When you reach the line containing "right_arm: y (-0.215" in the entries below, begin reproducing lines exactly, and stop once the line containing "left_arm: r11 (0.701" is done.

#### Stored data:
::::

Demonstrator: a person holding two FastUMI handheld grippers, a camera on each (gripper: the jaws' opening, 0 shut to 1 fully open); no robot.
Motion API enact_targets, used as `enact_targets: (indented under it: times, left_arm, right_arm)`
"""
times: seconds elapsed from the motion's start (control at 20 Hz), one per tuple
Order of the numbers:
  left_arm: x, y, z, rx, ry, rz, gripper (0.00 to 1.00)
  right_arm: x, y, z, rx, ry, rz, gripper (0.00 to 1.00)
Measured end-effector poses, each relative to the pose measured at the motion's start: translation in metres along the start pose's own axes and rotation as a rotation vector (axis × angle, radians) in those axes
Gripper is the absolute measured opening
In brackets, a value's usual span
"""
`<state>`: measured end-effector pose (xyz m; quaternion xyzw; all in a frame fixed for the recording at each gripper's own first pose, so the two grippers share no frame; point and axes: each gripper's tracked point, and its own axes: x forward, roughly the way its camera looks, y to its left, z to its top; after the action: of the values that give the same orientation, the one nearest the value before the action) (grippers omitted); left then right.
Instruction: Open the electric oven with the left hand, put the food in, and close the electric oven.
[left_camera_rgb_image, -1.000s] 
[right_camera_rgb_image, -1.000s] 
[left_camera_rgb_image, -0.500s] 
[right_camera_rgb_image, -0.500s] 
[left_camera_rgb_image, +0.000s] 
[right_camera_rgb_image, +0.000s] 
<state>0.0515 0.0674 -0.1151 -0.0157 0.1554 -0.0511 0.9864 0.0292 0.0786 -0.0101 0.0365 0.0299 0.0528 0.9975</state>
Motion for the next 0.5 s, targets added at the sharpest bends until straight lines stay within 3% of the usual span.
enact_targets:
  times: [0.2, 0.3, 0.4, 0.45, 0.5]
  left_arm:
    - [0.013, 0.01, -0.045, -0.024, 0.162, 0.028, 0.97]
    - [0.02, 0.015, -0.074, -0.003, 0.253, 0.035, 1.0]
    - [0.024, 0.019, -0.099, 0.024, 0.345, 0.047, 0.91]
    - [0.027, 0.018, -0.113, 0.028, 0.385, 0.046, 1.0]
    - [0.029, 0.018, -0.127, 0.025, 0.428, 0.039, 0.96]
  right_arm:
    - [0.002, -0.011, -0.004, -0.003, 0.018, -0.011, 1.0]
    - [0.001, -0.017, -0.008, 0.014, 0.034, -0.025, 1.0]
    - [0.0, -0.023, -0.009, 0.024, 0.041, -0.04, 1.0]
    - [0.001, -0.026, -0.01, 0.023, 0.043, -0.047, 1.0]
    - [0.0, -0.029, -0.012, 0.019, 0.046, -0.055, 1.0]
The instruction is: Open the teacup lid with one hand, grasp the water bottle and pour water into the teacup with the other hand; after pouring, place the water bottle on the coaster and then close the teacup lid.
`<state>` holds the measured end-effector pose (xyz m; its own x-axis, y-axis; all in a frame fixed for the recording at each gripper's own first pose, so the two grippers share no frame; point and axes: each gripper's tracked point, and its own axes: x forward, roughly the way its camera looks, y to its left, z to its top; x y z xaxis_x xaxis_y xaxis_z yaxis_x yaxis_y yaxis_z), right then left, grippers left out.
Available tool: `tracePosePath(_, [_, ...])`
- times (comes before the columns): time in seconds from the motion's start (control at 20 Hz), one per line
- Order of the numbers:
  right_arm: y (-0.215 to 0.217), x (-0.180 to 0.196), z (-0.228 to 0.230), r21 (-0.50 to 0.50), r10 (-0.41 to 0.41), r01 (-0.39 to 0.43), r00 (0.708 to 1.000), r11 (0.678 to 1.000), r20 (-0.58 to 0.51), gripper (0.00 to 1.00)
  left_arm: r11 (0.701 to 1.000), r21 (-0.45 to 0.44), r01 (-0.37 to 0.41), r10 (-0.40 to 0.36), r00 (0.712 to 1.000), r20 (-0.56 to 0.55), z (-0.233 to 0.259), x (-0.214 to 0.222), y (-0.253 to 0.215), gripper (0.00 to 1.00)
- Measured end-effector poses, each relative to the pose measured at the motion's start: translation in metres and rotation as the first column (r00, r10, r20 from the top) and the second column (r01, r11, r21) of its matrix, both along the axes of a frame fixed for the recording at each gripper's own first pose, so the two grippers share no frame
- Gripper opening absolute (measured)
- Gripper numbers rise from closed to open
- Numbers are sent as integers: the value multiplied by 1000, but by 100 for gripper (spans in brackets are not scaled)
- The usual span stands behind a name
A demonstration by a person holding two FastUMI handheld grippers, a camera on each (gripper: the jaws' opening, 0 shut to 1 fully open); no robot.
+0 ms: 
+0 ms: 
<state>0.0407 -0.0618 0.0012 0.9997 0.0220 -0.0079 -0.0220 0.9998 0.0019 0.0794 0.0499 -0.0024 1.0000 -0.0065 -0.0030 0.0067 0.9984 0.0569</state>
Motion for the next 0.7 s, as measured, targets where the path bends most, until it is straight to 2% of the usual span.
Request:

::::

#### Answer box:
  right_arm: y (-0.215 to 0.217), x (-0.180 to 0.196), z (-0.228 to 0.230), r21 (-0.50 to 0.50), r10 (-0.41 to 0.41), r01 (-0.39 to 0.43), r00 (0.708 to 1.000), r11 (0.678 to 1.000), r20 (-0.58 to 0.51), gripper (0.00 to 1.00)
  left_arm: r11 (0.701 to 1.000), r21 (-0.45 to 0.44), r01 (-0.37 to 0.41), r10 (-0.40 to 0.36), r00 (0.712 to 1.000), r20 (-0.56 to 0.55), z (-0.233 to 0.259), x (-0.214 to 0.222), y (-0.253 to 0.215), gripper (0.00 to 1.00)

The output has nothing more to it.